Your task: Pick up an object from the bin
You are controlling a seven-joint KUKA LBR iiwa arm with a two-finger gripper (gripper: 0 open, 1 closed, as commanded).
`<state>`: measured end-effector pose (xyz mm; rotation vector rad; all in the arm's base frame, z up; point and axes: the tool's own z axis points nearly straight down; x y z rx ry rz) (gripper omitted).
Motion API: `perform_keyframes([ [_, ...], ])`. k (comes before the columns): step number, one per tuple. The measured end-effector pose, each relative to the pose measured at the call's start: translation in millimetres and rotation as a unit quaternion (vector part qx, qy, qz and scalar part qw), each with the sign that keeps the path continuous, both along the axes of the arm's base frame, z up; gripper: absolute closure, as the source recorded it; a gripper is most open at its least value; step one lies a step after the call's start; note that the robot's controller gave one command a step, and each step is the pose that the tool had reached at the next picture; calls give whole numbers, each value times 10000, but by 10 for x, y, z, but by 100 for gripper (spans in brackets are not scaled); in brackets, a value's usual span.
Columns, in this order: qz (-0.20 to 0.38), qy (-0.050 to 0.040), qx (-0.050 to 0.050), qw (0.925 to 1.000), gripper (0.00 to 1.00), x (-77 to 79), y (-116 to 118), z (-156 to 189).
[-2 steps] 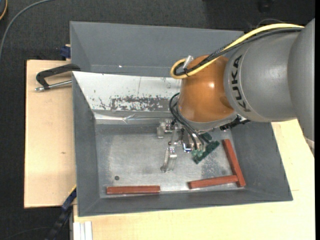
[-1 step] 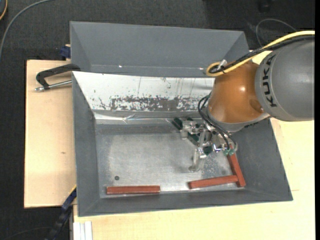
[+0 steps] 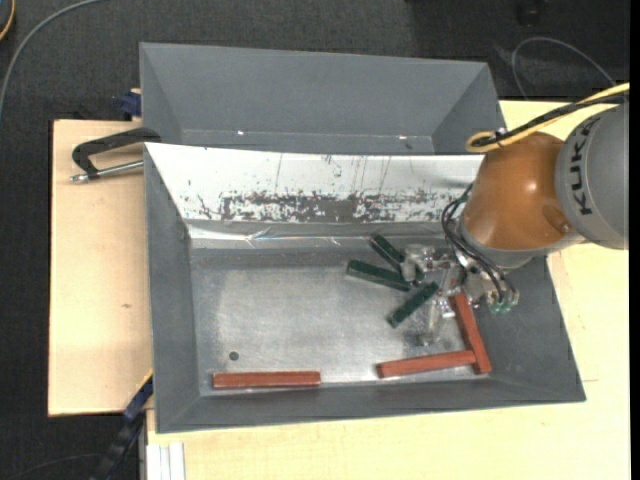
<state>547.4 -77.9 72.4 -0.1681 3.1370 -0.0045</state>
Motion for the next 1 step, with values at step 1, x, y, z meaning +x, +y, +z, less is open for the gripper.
perform_keyframes([
  [1,2351,-3,18,9720,0,-208,244,-10],
])
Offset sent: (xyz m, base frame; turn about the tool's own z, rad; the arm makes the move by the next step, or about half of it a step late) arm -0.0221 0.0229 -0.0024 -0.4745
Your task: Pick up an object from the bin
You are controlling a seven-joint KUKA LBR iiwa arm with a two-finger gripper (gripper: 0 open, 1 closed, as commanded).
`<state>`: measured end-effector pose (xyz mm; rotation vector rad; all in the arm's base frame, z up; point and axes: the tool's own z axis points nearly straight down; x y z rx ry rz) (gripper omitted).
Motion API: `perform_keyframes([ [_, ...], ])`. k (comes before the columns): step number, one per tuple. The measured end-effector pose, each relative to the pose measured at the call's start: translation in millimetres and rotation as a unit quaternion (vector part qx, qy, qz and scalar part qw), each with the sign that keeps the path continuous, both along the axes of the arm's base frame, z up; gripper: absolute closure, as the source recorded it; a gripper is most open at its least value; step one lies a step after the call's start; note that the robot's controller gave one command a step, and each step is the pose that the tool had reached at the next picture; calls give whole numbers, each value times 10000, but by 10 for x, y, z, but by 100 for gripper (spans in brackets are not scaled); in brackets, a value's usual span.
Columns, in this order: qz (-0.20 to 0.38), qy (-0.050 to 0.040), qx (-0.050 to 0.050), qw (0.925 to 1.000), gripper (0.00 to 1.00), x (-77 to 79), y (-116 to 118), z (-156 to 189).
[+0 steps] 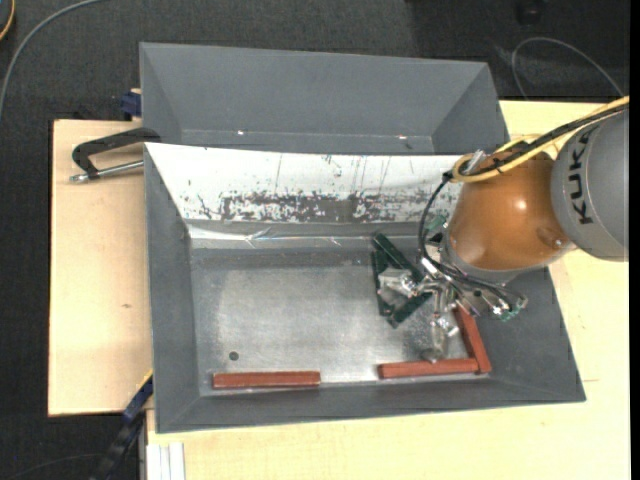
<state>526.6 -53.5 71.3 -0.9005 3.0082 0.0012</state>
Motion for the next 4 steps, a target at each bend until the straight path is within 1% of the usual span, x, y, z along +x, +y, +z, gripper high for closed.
perform_keyframes([
  [1,-753,-43,6,9971,0,437,-127,6],
  [2,-759,7,-7,9971,100,421,-140,14],
  [3,1492,-53,-5,9888,100,447,-234,19],
  [4,1488,-28,-2,9889,0,433,-238,1],
])
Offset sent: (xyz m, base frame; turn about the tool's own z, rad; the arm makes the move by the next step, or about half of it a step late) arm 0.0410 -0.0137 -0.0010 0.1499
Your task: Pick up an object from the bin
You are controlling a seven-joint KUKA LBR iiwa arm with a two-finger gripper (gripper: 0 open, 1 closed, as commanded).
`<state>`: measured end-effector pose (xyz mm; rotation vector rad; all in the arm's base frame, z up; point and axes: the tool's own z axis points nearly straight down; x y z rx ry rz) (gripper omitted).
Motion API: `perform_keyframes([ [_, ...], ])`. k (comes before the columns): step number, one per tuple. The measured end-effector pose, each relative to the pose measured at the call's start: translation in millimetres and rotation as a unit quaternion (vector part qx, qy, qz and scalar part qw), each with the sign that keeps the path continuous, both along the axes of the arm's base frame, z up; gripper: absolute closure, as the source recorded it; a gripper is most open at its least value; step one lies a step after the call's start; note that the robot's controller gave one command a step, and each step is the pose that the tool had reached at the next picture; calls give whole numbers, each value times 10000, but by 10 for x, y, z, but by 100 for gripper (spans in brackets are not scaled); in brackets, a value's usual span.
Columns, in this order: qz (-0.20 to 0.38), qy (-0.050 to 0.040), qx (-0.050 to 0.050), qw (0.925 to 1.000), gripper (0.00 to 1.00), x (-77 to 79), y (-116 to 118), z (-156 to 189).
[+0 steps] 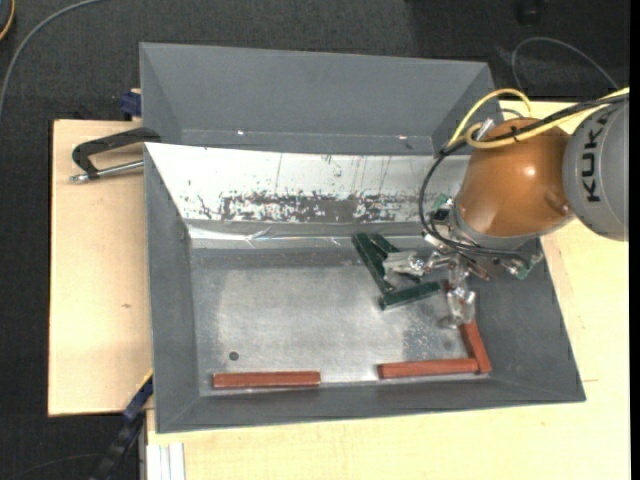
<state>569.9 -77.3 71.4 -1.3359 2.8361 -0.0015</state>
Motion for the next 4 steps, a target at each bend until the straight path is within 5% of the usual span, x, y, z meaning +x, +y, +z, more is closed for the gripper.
perform_keyframes([
  [1,-2,-17,-2,10000,100,15,-2,21],
  [2,-3,8,3,10000,0,-1,2,-1],
  [3,0,11,4,10000,100,-3,3,-4],
  [4,1359,-50,-27,9907,100,164,-233,2131],
])
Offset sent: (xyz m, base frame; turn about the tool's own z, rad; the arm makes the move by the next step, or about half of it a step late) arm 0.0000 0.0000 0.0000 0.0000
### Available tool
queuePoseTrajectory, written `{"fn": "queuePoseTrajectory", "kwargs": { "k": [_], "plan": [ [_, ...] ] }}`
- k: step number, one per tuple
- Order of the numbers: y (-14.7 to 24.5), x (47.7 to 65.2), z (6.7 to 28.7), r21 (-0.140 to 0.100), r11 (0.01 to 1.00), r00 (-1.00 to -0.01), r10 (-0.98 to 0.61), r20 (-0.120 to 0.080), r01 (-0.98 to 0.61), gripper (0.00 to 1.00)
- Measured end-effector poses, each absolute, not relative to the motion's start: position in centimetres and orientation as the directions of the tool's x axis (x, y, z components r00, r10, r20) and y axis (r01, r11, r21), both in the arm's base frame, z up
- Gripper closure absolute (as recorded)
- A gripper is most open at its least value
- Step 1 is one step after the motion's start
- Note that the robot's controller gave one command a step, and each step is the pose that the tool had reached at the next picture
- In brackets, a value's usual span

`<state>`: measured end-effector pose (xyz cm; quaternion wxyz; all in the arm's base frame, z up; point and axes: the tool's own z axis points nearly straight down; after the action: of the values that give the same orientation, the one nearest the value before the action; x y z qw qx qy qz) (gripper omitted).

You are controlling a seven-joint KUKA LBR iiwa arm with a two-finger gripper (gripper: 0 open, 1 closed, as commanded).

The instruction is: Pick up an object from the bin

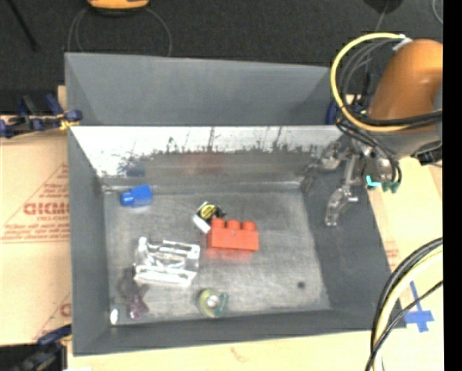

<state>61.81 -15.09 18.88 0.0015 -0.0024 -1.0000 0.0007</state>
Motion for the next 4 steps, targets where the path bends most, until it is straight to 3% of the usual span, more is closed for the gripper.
{"fn": "queuePoseTrajectory", "kwargs": {
  "k": [1, 2, 3, 4],
  "plan": [
    [-6.5, 61.7, 10.6, 0.003, 0.99, -0.99, -0.144, 0.002, -0.144, 0.0],
    [-1.3, 56.7, 11.2, 0.001, 0.904, -0.904, -0.427, -0.001, -0.427, 0.0],
    [0.6, 55.1, 7.3, -0.006, 0.877, -0.876, -0.481, -0.013, -0.481, 0.0],
    [4.8, 52.8, 7.4, -0.005, 0.912, -0.912, -0.409, -0.014, -0.409, 0.0]
  ]
}}
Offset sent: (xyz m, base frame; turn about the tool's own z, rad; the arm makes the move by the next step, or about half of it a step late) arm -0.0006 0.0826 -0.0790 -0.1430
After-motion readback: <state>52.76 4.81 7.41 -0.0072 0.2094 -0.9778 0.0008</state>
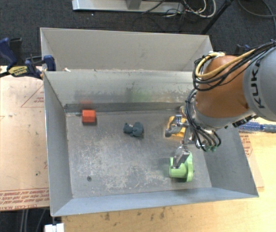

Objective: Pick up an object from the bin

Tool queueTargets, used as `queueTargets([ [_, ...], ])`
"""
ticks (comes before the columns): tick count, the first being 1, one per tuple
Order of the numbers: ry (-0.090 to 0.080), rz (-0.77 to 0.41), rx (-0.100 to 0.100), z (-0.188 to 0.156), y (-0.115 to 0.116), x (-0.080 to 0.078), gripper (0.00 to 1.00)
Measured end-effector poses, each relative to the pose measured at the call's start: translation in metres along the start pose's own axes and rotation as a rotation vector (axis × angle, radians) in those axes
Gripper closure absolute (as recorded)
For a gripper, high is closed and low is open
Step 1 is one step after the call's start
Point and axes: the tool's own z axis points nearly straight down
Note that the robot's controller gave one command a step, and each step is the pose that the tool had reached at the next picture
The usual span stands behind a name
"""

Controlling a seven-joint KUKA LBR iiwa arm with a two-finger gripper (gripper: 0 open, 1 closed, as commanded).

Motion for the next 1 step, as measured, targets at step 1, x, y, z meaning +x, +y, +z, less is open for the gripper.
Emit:
queueTargets([
  [1,-0.004,-0.155,0.002,0.0521,-0.0571,-0.0001,0.00],
])
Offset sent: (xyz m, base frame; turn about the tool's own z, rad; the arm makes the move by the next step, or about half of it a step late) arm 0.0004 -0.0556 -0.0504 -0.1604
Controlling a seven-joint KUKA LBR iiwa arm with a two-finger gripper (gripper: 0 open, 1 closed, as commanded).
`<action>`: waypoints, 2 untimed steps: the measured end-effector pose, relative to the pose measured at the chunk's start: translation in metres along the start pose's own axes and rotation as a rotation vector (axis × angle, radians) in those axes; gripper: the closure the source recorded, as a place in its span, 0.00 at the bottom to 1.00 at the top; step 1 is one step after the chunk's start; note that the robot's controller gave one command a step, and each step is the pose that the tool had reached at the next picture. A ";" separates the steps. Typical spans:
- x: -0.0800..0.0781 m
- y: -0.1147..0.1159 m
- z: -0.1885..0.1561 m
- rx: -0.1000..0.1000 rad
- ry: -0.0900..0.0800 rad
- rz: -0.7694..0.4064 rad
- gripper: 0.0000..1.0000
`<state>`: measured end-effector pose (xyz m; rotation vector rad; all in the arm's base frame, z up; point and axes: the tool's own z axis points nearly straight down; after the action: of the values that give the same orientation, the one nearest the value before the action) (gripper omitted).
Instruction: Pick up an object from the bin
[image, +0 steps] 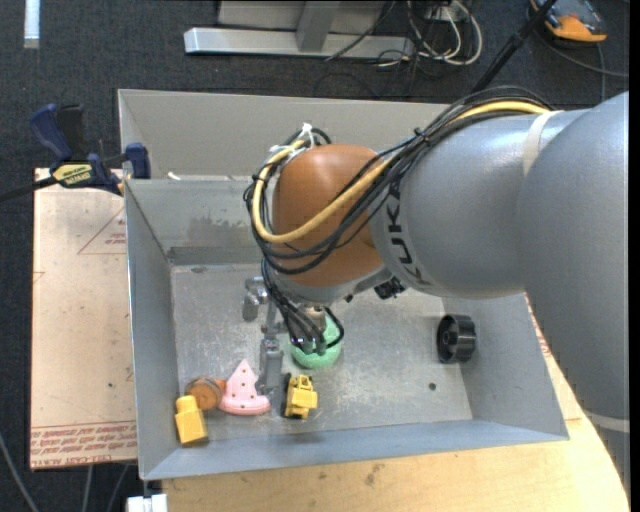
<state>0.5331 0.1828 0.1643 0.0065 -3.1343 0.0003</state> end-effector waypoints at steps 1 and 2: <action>-0.002 -0.001 -0.005 -0.001 -0.007 0.003 0.00; 0.009 -0.006 0.028 -0.003 -0.014 -0.062 0.00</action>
Offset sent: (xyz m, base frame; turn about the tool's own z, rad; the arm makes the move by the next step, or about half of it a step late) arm -0.0289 -0.0165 -0.0773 -0.1483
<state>0.5235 0.1763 0.1367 0.1036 -3.1464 -0.0042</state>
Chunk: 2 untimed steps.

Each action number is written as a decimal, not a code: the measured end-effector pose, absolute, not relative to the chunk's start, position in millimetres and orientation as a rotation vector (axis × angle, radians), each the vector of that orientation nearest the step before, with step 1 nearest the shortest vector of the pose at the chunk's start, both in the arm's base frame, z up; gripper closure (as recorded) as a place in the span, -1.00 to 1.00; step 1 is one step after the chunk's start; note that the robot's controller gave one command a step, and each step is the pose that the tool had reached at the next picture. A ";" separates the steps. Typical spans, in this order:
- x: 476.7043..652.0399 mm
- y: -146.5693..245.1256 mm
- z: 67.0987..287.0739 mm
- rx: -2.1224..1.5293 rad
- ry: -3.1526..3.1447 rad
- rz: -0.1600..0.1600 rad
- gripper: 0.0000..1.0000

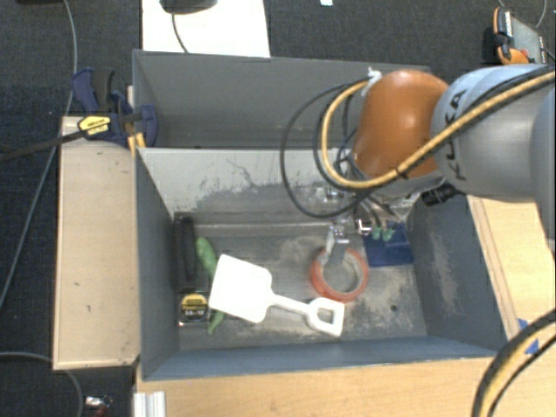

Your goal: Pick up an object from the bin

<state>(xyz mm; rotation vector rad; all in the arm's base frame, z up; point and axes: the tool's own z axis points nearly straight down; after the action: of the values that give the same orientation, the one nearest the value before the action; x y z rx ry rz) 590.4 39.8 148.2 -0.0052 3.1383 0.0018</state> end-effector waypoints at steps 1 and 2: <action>590.4 39.8 148.2 -0.005 3.138 0.002 -1.00; 577.7 19.3 150.0 0.031 3.137 0.001 -1.00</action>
Offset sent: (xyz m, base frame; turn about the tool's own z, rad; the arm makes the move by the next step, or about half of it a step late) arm -0.0128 -0.0192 0.0011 0.0186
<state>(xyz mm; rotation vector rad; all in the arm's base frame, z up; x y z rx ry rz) 577.7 19.3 150.0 0.0305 3.1369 0.0015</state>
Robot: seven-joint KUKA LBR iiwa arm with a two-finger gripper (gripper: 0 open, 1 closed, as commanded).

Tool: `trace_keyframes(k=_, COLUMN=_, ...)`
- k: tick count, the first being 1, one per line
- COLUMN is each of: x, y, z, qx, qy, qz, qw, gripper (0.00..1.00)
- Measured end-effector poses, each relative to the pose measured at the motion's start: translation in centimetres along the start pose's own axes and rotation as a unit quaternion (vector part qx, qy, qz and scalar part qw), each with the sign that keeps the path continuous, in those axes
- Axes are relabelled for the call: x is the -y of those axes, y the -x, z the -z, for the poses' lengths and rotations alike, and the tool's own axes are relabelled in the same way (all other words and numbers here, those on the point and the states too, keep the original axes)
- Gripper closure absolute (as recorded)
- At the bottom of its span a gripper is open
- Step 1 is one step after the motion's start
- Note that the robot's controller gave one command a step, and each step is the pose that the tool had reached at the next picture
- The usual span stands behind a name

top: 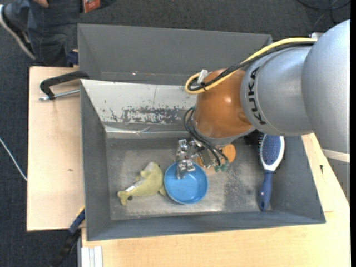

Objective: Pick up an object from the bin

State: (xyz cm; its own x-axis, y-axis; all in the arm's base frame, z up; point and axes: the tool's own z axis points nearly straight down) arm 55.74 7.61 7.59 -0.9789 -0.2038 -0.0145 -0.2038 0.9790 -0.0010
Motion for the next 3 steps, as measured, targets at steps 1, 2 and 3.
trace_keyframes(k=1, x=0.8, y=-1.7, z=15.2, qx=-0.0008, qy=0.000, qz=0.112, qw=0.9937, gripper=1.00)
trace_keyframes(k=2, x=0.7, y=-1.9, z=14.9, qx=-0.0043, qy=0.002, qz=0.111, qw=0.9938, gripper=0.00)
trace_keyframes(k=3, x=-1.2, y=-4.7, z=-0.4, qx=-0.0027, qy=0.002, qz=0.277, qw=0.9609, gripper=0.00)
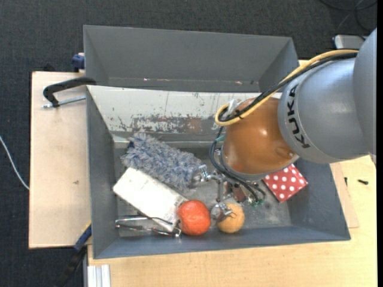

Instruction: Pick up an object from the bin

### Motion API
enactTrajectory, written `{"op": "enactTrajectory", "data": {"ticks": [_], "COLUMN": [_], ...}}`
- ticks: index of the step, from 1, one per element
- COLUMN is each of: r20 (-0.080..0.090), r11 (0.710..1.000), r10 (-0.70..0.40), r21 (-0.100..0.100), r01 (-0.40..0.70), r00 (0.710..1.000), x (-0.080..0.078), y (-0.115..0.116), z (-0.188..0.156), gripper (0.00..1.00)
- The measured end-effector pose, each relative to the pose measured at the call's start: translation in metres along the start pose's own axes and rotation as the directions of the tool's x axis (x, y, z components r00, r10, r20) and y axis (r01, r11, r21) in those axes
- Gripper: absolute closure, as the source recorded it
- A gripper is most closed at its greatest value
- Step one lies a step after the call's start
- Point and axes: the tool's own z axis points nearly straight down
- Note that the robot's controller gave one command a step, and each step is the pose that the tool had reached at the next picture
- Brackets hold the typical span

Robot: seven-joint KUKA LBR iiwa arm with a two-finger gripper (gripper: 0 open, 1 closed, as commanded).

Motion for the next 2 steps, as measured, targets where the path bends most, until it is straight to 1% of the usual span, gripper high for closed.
{"op": "enactTrajectory", "data": {"ticks": [1, 2], "r20": [-0.001, 0.000], "r11": [0.998, 0.982], "r10": [-0.061, -0.189], "r21": [0.003, 0.005], "r01": [0.061, 0.189], "r00": [0.998, 0.982], "x": [-0.003, -0.015], "y": [0.009, 0.047], "z": [0.005, 0.016], "gripper": [0.00, 0.00]}}
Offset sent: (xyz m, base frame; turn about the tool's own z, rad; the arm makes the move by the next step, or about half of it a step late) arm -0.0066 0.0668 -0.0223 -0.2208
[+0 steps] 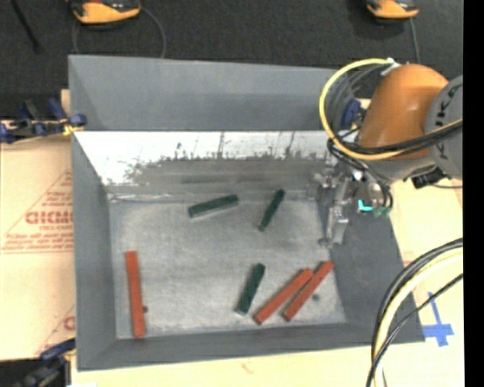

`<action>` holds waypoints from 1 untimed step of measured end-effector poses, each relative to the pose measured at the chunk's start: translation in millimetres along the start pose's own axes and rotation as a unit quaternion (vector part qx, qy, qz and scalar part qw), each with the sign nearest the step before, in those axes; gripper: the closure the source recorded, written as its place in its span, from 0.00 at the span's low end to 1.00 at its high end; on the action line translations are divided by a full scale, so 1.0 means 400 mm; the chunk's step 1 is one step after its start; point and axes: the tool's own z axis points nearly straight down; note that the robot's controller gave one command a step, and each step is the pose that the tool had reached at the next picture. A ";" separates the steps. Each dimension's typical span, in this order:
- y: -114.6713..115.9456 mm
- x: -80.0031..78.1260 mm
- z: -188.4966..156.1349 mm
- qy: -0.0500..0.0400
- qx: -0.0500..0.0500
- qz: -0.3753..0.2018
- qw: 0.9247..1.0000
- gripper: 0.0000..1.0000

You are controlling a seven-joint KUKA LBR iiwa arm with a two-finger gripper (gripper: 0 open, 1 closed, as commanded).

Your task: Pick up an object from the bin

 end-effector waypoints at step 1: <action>0.034 0.269 0.174 -0.002 0.000 -0.226 0.974 0.00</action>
Offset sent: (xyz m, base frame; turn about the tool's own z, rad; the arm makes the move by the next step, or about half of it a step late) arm -0.1074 0.0149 -0.0691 -0.4595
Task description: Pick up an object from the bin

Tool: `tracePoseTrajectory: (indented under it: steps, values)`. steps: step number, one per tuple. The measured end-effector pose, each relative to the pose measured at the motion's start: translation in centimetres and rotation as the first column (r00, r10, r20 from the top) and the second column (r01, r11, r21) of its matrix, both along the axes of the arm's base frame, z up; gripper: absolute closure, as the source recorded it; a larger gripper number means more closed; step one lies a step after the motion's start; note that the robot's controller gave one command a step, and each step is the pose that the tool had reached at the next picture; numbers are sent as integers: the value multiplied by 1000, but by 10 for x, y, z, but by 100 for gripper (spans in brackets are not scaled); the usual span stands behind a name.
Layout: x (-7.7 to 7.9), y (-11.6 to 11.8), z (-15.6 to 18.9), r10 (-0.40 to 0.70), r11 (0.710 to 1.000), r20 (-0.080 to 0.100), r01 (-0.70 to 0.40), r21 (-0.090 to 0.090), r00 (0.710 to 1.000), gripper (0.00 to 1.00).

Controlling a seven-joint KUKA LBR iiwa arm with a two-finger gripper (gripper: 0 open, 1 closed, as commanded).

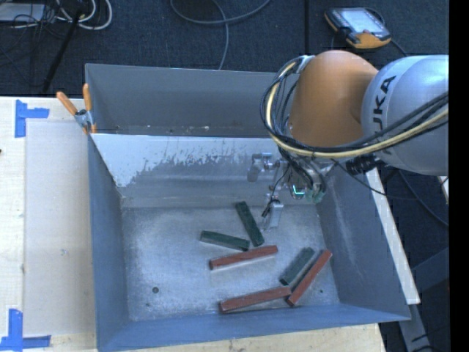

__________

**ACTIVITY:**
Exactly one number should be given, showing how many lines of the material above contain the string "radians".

**OUTPUT BELOW:**
3